A recent article, compiled by Robert Ross and 16 fellow experts, published in Nature Reviews Endocrinology has argued that although waist circumference measurements are critical in determining an individual’s healthy weight, the method is often overlooked by health professionals.
The vital measurements are required to properly identify and therefore reduce potential risks such as obesity and cardiometabolic diseases. When used in conjunction with body mass index (BMI), the results can help to improve the management of health risks more accurately.
BMI has long been the primary way of determining an individual’s health, and is calculated by dividing their weight in kilograms by the square of their height in metres. However, this generalised measure of health has a number of proven discrepancies including the lack of consideration for distribution of weight, varying body types and muscle density.
Above all, BMI fails to address the level of fat on someone’s stomach, otherwise known as abdominal adiposity, which experts say is strongly associated with cardiovascular mortality and can exclusively be assessed through measuring waist circumference.
However, despite decades of research supporting the unprecedented benefits of understanding and evaluating waist circumference, the vital sign is heavily ignored by health professionals with experts claiming that doctors continuously fail to complete and record measurements routinely in clinical practice.
The authors of the report argued that the results of a BMI test on their own were not enough to classify someone as obese or overweight unless they were paired with the measurements of the abdomen. The study called for all health professionals to be properly trained in how to measure waist circumference to avoid negligence or misdiagnosing patients in the future.
Losing weight or decreasing a waist measurement is said to be the key in reducing adverse health risks which the experts suggested could be achieved by routine exercise and a healthy diet.
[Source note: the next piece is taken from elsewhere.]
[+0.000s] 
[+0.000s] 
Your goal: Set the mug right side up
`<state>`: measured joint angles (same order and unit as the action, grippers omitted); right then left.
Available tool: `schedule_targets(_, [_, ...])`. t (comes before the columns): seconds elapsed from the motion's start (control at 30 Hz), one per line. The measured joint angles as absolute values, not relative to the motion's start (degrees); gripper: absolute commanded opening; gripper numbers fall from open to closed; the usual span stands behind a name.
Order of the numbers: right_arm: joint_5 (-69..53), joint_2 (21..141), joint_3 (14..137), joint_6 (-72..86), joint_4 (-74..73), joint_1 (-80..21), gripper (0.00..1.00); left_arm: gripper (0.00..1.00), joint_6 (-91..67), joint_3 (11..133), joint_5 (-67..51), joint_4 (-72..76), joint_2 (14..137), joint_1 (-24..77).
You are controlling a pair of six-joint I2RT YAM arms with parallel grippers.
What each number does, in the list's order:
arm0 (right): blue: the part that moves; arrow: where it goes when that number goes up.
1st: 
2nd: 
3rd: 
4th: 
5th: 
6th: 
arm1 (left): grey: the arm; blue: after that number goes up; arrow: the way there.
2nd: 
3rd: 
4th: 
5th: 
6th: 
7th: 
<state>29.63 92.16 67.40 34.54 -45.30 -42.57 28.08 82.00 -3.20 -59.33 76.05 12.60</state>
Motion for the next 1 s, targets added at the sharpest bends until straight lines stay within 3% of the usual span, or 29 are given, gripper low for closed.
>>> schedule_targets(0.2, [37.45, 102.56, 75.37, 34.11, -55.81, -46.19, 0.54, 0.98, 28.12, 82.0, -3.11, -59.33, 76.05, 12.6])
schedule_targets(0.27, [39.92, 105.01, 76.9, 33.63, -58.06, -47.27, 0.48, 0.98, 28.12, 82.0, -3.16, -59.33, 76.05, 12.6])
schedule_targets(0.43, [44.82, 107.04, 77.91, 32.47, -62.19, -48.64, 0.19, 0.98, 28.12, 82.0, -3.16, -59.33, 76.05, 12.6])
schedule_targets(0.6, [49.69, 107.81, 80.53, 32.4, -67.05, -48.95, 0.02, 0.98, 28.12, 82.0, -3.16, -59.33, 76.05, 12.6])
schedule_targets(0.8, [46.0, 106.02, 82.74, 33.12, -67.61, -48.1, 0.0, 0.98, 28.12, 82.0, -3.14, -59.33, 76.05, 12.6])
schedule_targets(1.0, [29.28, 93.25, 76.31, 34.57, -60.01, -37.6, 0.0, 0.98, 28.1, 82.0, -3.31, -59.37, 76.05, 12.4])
According to the Australian Institute of Health and Welfare, men with a waist measurement of 94cm and women with a 80cm waist have an increased risk of developing obesity-related chronic diseases.
Obesity is a leading risk factor for ill-health in Australia with a staggering 67 per cent of adults in 2017 and 2018 being classified as overweight or obese. In the same year, Australia also had the eighth highest proportion of overweight or obese adults aged 15 and over and in 2015, overweight and obesity made up for 8.4 per cent of the total burden of disease in the country.
This data is currently based exclusively on BMI which acts as the internationally recognised standard for classifying healthy weight. The scale ranges from 18 which is considered underweight to 45 which is obese (class III).
Along with the overgeneralisation of BMI, experts also deemed it as an insufficient form of measurement to be conducted on its own due to its lack of evidence for evaluating cardiometabolic risk. This can be seen in some case where those who develop diseases such as type 2 diabetes mellitus or certain cardiovascular diseases are in fact metabolically healthy and show no obvious signs of being obese or overweight.